IB AA: Statistical Tests and Inference

Statistical inference transforms raw data into meaningful conclusions, allowing you to make decisions and predictions in the face of uncertainty. Whether testing a new drug, analyzing economic trends, or validating a scientific model, the techniques of hypothesis testing, correlation, and regression form the backbone of quantitative reasoning. Mastering these tools is not just about passing exams; it's about developing a critical, evidence-based mindset for interpreting the world.

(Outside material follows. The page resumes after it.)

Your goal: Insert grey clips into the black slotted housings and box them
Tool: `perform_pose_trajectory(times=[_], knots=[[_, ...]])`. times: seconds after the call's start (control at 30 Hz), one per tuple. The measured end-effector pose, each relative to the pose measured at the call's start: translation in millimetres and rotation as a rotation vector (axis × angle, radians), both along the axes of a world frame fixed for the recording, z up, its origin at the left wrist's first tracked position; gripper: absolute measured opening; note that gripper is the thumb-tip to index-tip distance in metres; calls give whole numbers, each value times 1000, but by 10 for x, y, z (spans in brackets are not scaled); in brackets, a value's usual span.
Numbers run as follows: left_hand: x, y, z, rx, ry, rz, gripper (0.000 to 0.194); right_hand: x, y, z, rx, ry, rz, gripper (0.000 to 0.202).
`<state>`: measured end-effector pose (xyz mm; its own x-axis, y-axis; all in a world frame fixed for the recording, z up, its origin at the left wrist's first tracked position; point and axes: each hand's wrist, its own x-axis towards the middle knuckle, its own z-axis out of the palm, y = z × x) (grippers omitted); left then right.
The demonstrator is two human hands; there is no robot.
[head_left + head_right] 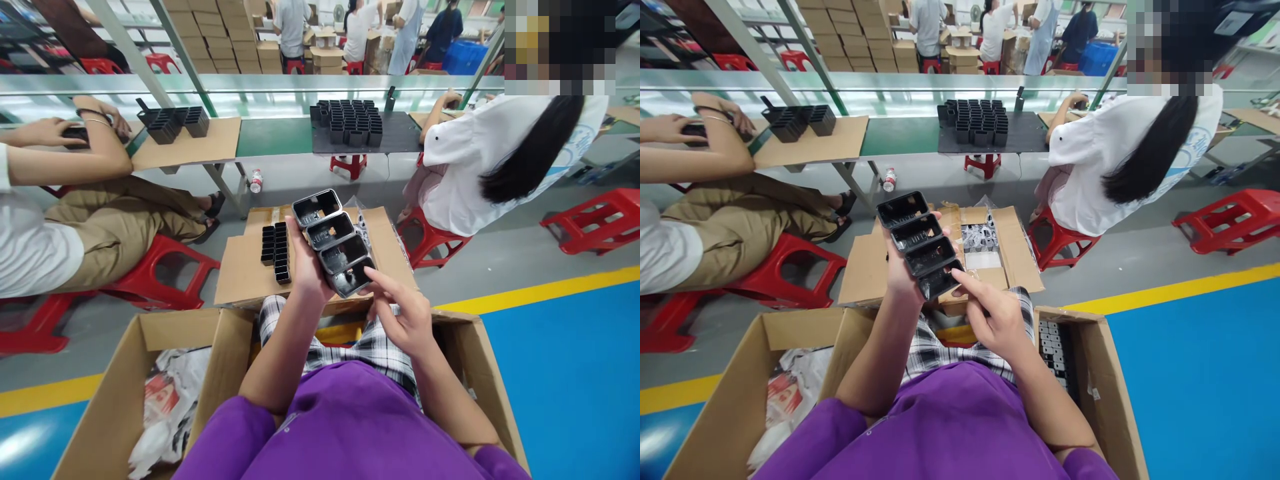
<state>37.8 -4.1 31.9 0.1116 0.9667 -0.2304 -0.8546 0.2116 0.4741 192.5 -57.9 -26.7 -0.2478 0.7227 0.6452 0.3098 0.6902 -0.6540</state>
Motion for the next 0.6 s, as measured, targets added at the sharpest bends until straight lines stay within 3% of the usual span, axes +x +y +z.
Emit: perform_pose_trajectory(times=[0.23, 0.6], knots=[[5, -7, 67, -27, -15, 30, 82, -51, -4, -56, -33, 79, -10, 61], [-19, 9, 4, -3, -26, 55, 78, -61, -23, -73, -58, 93, 26, 60]])
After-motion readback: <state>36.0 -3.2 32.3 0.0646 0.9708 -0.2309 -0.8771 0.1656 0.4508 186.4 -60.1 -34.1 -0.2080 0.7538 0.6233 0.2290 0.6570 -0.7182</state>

Foundations of Hypothesis Testing

At the core of statistical inference lies hypothesis testing, a formal procedure for using sample data to evaluate claims about a population. You begin by stating two competing hypotheses: the null hypothesis ( $H_{0}$ ), which represents a default position of "no effect" or "no difference," and the alternative hypothesis ( $H_{1}$ ), which is what you seek evidence for. The outcome of a test is determined by analyzing the probability of observing your sample data, or something more extreme, assuming the null hypothesis is true.

This probability is quantified by the p-value. Formally, the p-value is the probability of obtaining a test statistic at least as extreme as the one calculated from your sample, given that $H_{0}$ is true. A small p-value indicates that your observed data is unlikely under the null hypothesis. You compare this p-value to a pre-determined significance level ( $α$ ), often 0.05. If the p-value $\leq α$ , you reject the null hypothesis in favor of the alternative. If the p-value $> α$ , you fail to reject the null hypothesis. Crucially, failing to reject $H_{0}$ does not prove it is true; it simply means there isn't sufficient evidence against it based on this sample.

Tests for Categorical Data: Chi-Squared

When your data involves counts or frequencies across categories, the chi-squared ( $χ^{2}$ ) test is the appropriate tool. There are two primary types you must distinguish. The chi-squared test for goodness of fit assesses how well an observed frequency distribution matches an expected distribution. For example, you might test if the colors of candies in a bag follow the proportions advertised by the manufacturer. The test statistic is calculated as:

$χ^{2} = \sum \frac{( O _{i} - E _{i} ) ^{2}}{E _{i}}$

where $O_{i}$ and $E_{i}$ are the observed and expected frequencies for category $i$ .

The chi-squared test for independence determines if there is a significant association between two categorical variables in a contingency table. For instance, you could test whether phone brand preference (Apple, Android) is independent of age group (Teen, Adult). The null hypothesis here is that the two variables are independent. For both tests, you compare the calculated $χ^{2}$ statistic to a critical value from the chi-squared distribution, with degrees of freedom determined by the number of categories.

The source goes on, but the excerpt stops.